START Data extracts
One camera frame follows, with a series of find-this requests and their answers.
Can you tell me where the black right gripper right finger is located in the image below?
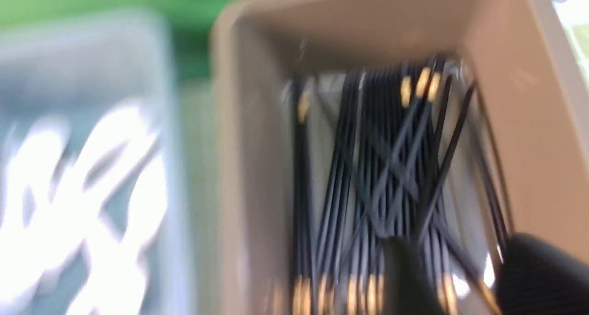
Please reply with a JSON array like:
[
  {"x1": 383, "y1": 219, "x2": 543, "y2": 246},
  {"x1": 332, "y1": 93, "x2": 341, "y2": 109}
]
[{"x1": 495, "y1": 234, "x2": 589, "y2": 315}]

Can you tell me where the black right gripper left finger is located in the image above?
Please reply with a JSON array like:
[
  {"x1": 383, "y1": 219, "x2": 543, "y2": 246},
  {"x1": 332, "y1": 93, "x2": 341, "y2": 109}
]
[{"x1": 381, "y1": 237, "x2": 444, "y2": 315}]

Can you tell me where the bundle of black chopsticks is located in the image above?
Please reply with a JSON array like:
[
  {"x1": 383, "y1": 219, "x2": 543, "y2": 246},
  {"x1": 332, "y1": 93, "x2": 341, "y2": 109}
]
[{"x1": 288, "y1": 53, "x2": 503, "y2": 315}]

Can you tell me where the brown plastic bin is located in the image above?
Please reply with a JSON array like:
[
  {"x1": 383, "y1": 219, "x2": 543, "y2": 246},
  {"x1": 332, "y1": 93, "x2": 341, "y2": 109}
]
[{"x1": 212, "y1": 0, "x2": 588, "y2": 315}]

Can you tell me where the green checkered table mat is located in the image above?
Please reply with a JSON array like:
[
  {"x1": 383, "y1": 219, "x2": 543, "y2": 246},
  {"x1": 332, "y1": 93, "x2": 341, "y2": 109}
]
[{"x1": 553, "y1": 0, "x2": 589, "y2": 78}]

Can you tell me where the white ceramic spoon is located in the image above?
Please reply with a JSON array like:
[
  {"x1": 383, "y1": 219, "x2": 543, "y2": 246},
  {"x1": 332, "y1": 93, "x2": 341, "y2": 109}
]
[{"x1": 1, "y1": 101, "x2": 168, "y2": 315}]

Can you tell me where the teal plastic bin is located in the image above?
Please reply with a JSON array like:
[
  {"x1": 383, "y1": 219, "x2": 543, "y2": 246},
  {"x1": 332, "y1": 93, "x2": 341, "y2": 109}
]
[{"x1": 0, "y1": 10, "x2": 197, "y2": 315}]

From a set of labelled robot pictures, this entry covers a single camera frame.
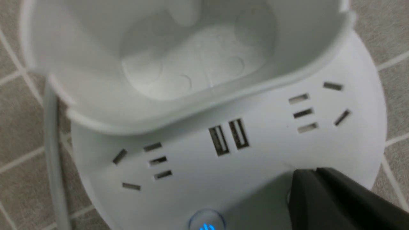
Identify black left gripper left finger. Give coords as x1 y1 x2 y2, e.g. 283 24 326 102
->
288 169 356 230

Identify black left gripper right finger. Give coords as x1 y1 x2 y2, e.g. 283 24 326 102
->
316 168 409 230

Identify white desk lamp with sockets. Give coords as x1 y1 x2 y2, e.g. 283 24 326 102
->
19 0 387 230

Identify white power cable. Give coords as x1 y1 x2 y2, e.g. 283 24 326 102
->
43 80 71 230

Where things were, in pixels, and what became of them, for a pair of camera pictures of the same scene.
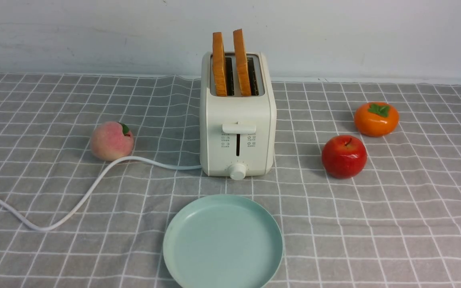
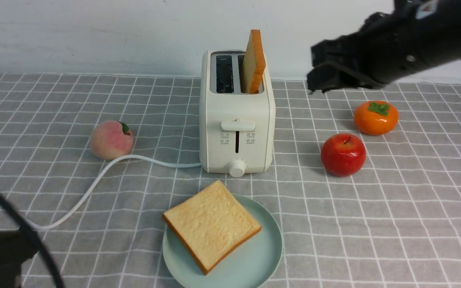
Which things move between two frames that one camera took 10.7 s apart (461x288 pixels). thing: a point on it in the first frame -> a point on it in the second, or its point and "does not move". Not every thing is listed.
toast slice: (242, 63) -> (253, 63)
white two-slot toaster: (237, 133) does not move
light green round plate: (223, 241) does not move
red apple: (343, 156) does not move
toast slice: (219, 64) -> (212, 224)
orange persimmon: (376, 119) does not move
END Data extracts
Exercise aim: All entries should be reproduced exactly; no picture belongs in the result.

Answer to the problem:
One camera frame follows, with a series of find-this requests and their answers.
Can you tell me where the black right gripper right finger is located in the image below?
Please reply with a JSON array like:
[
  {"x1": 383, "y1": 219, "x2": 543, "y2": 246},
  {"x1": 332, "y1": 93, "x2": 341, "y2": 109}
]
[{"x1": 495, "y1": 234, "x2": 589, "y2": 315}]

Can you tell me where the black right gripper left finger is located in the image above?
Please reply with a JSON array like:
[
  {"x1": 383, "y1": 219, "x2": 543, "y2": 246},
  {"x1": 332, "y1": 93, "x2": 341, "y2": 109}
]
[{"x1": 381, "y1": 237, "x2": 444, "y2": 315}]

Can you tell me where the bundle of black chopsticks is located in the image above?
Please reply with a JSON array like:
[
  {"x1": 383, "y1": 219, "x2": 543, "y2": 246},
  {"x1": 332, "y1": 93, "x2": 341, "y2": 109}
]
[{"x1": 288, "y1": 53, "x2": 503, "y2": 315}]

Can you tell me where the brown plastic bin is located in the image above?
Please reply with a JSON array like:
[
  {"x1": 383, "y1": 219, "x2": 543, "y2": 246},
  {"x1": 332, "y1": 93, "x2": 341, "y2": 109}
]
[{"x1": 212, "y1": 0, "x2": 588, "y2": 315}]

Can you tell me where the green checkered table mat is located in the image above?
Please reply with a JSON array like:
[
  {"x1": 383, "y1": 219, "x2": 543, "y2": 246},
  {"x1": 332, "y1": 93, "x2": 341, "y2": 109}
]
[{"x1": 553, "y1": 0, "x2": 589, "y2": 78}]

Can you tell me where the white ceramic spoon is located in the image above?
Please reply with a JSON array like:
[
  {"x1": 383, "y1": 219, "x2": 543, "y2": 246},
  {"x1": 332, "y1": 93, "x2": 341, "y2": 109}
]
[{"x1": 1, "y1": 101, "x2": 168, "y2": 315}]

Can you tell me where the teal plastic bin is located in the image above?
Please reply with a JSON array like:
[
  {"x1": 383, "y1": 219, "x2": 543, "y2": 246},
  {"x1": 332, "y1": 93, "x2": 341, "y2": 109}
]
[{"x1": 0, "y1": 10, "x2": 197, "y2": 315}]

From a set of labelled robot pictures, this entry covers a single camera frame.
Identify black left gripper left finger. Give coords as x1 y1 x2 y2, e.g. 283 24 326 102
->
288 169 356 230

Identify black left gripper right finger. Give coords as x1 y1 x2 y2, e.g. 283 24 326 102
->
316 168 409 230

Identify white desk lamp with sockets. Give coords as x1 y1 x2 y2, e.g. 283 24 326 102
->
19 0 387 230

Identify white power cable. Give coords as x1 y1 x2 y2, e.g. 283 24 326 102
->
43 80 71 230

Where things were, in pixels, and what became of them, for a pair of camera pictures of the same scene.
Which things move between two frames that one camera took 10.7 s apart (461x288 pixels). thing: a point on it in the first frame -> a point on it in the second, or its point and "does not move". Not every thing is listed.
toast slice: (242, 63) -> (253, 63)
white two-slot toaster: (237, 133) does not move
light green round plate: (223, 241) does not move
red apple: (343, 156) does not move
toast slice: (219, 64) -> (212, 224)
orange persimmon: (376, 119) does not move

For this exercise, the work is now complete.